No, non era una cosa per lui e un’estate così gli era bastata l’anno precedente.
Anche Tonks aveva una parte inconsapevole di colpa in
tutto questo. Charlie era innamorato di lei dal quarto anno ma Tonks lo vedeva solo come un amico. Lui, dalla sua parte,
non si era mai dichiarato, anche se pochi mesi prima ci era andato molto
vicino. Purtroppo era stato stroncato dalla frase “Sei l’amico migliore che io
abbia mai avuto.”
E, sempre lei, lo aveva incoraggiato a partire.
E adesso lui era seduto su quel treno, intento a guardare fuori dal finestrino
dal quale non si vedeva più nulla, dal momento che era quasi mezzanotte.
Una luce, diversa da quella di un paese o di una strada, colpì la sua
attenzione e con l’avvicinarsi Charlie scoprì che si trattava di un fuoco che
bruciava a qualche chilometro di distanza; dal momento che il treno stata
viaggiando sul limitare di un bosco, si allarmò.
“Stai tranquillo ragazzo!” Disse il passeggero davanti a lui. “Quello è un
falò, stanno festeggiando!”
“Festeggiando?”
“Sì, in alcuni paesini è ancora in voga festeggiare l’arrivo dell’Estate
organizzando un grande falò; balleranno danze vecchie di secoli e pronunceranno
incantesimi per tutta la notte, se sono maghi. Se sono Babbani
si limiteranno a bere alcolici e a vedere la legna ardere.” Rise,
apparentemente molto divertito dalla sua ultima affermazione; Charlie lo
assecondò perplesso. “Il solstizio, una metafora del cambiamento: dal vecchio
al nuovo.”
Il ragazzo annuì: aveva sentito una cosa simile ad Hogwarts, a che lezione,
però, non riusciva a ricordarselo. Appoggiò la testa allo schienale,
continuando a guardare fuori fino a quando non si fu addormentato.

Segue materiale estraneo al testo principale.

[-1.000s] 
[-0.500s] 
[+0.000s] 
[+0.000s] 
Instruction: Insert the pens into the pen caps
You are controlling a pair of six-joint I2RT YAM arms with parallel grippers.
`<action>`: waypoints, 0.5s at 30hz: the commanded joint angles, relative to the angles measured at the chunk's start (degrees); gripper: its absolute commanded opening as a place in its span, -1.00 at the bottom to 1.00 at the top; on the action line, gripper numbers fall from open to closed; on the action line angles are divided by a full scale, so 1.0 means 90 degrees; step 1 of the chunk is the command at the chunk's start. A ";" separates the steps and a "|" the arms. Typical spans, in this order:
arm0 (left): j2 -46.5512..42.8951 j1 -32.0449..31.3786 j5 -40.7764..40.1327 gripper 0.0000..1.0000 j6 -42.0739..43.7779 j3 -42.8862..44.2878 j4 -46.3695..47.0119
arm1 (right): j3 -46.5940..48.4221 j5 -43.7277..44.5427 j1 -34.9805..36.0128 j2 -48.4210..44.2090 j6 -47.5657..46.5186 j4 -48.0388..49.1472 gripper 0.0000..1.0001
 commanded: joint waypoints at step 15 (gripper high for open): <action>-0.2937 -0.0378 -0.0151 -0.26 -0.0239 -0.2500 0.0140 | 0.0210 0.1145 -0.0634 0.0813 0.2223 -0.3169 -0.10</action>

Si svegliò poche ore dopo, a causa dei raggi del sole nascente che gli
battevano sul volto.
La mattina, verso le otto, arrivò a destinazione. Il centro di ricerca era
veramente enorme; una donna dall’aria austera e i capelli biondissimi lo
accompagnò verso l’area dove alloggiavano tutti i nuovi tirocinanti per il
primo anno di servizio. Charlie doveva dividere la stanza con un altro ragazzo
che era arrivato al centro il giorno precedente. Misha,
questo il suo nome, non sembrava ben disposto verso i rapporti umani, nemmeno
verso la semplice conversazione.
“Rosso, io prendo il letto di destra!” Fu l’unica cosa che disse una volta che
i due ragazzi rimasero soli. Charlie annuì, poco intenzionato ad approfondire
una conversazione; decise di andare a darsi una rinfrescata in bagno e
muovendosi verso la stanza inciampò in una delle sue valigie.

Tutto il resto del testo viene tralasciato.